BRIEF: Of all the lines below, output only those starting at the one with "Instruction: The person" and ending at the one with "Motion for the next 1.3", both ends included, exactly as written.

[Records excerpted from a collection]
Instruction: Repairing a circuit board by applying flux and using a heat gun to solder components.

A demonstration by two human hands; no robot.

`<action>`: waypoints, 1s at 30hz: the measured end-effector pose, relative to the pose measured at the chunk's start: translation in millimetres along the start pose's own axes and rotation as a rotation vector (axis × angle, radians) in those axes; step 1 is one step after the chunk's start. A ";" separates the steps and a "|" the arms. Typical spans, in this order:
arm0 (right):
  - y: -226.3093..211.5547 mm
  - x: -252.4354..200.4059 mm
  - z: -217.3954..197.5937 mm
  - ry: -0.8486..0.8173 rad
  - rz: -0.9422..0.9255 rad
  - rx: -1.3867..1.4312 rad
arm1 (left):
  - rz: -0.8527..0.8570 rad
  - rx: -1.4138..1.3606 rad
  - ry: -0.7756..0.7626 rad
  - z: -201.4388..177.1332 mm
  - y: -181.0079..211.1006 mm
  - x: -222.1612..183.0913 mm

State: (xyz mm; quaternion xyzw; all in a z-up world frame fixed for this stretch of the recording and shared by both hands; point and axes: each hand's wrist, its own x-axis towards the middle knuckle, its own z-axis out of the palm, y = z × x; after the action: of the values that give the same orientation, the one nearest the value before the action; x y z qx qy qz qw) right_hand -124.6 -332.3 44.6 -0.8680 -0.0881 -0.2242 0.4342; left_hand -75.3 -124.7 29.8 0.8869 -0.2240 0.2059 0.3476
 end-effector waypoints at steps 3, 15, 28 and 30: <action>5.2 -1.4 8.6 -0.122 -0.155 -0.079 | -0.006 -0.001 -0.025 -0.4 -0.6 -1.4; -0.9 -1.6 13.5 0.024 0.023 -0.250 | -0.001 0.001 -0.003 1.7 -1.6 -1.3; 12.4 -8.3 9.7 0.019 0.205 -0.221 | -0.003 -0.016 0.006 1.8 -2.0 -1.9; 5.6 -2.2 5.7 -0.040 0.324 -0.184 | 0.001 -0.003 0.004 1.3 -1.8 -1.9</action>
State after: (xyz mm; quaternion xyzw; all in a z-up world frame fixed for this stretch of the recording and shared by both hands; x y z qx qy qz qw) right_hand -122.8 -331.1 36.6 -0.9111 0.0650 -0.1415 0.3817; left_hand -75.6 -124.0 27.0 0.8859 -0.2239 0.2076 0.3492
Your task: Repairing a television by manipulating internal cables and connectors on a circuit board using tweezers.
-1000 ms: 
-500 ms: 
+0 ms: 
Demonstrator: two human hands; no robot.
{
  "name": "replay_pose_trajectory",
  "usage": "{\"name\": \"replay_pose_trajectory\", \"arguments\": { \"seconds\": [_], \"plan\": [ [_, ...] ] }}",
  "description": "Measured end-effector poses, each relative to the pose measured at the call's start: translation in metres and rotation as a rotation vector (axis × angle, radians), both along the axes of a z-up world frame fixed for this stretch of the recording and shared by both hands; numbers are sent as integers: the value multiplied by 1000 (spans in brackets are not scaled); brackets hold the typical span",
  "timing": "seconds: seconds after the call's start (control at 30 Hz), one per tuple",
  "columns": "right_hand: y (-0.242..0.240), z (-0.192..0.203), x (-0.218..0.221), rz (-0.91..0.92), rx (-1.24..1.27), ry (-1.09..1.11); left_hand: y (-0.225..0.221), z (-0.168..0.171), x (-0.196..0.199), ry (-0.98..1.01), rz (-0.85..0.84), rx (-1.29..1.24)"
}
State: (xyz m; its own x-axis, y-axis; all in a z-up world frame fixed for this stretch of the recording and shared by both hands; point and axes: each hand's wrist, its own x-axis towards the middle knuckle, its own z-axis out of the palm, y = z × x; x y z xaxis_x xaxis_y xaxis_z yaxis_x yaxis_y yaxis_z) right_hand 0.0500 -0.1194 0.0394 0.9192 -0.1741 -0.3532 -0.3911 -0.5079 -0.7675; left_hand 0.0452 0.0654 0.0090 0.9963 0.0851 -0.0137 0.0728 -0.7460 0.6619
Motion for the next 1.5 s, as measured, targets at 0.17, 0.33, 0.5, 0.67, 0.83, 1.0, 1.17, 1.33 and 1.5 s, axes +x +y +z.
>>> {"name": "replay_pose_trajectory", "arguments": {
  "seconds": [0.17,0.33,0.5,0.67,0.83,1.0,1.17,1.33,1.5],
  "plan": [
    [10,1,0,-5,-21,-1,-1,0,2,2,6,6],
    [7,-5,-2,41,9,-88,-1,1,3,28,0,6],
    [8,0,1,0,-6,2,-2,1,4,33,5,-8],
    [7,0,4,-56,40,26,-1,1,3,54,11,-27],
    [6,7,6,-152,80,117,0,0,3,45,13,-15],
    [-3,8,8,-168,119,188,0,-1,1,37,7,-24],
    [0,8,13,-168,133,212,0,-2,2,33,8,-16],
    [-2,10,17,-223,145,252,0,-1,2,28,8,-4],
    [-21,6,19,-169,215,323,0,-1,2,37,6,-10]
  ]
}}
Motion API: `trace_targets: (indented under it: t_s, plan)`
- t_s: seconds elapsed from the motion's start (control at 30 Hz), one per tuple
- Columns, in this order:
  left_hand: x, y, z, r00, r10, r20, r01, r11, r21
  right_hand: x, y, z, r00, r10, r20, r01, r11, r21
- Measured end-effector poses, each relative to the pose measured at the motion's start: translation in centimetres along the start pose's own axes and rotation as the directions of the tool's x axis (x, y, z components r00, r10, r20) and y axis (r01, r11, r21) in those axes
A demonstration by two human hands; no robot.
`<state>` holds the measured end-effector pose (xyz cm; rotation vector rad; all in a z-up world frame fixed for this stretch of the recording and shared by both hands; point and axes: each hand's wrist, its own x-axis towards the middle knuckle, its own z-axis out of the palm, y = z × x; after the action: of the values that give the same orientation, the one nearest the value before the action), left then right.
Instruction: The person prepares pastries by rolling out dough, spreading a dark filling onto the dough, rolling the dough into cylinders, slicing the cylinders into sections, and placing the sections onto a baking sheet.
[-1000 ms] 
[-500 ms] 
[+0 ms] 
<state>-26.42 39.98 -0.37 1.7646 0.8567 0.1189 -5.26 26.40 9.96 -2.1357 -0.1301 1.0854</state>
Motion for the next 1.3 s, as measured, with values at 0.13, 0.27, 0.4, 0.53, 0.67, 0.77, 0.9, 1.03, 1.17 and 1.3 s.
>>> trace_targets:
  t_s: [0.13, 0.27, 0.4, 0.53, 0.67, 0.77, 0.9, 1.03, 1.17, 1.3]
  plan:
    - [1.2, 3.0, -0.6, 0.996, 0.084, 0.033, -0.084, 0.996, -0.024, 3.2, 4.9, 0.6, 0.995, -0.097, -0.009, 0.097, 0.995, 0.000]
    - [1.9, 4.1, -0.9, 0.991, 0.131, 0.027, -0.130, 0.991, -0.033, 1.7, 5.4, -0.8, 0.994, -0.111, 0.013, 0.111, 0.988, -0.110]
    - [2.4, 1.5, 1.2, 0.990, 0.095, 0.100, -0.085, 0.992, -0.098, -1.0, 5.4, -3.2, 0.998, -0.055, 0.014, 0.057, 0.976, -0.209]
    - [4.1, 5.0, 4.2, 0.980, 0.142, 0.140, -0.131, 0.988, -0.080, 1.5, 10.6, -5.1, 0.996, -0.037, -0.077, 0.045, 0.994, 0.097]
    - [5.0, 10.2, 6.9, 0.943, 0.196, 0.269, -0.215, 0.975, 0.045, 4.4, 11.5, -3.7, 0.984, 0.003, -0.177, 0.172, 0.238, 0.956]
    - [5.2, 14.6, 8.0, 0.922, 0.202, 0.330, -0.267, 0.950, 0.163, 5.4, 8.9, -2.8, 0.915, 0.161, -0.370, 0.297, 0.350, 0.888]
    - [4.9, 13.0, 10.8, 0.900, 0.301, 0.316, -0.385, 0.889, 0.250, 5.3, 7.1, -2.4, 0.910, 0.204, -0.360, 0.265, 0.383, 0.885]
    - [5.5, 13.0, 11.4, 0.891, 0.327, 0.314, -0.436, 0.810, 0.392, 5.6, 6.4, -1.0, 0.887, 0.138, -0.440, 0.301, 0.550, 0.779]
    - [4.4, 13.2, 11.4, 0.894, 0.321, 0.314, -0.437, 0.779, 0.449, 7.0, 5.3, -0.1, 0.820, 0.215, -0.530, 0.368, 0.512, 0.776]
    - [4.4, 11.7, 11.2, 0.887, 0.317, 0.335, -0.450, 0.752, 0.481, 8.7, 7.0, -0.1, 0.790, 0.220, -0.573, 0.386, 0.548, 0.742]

TASK SOLUTION:
Instruction: The person prepares pastries by rolling out dough, spreading a dark filling onto the dough, rolling the dough into cylinders, slicing the cylinders into sections, and placing the sections onto a baking sheet.
[-1000 ms] 
[-500 ms] 
[+0 ms] 
<state>-26.42 39.98 -0.37 1.7646 0.8567 0.1189 -5.26 26.40 9.96 -2.1357 -0.1301 1.0854</state>
Motion for the next 1.3 s, as measured, with values at 0.13, 0.27, 0.4, 0.53, 0.67, 0.77, 0.9, 1.03, 1.17 and 1.3 s.

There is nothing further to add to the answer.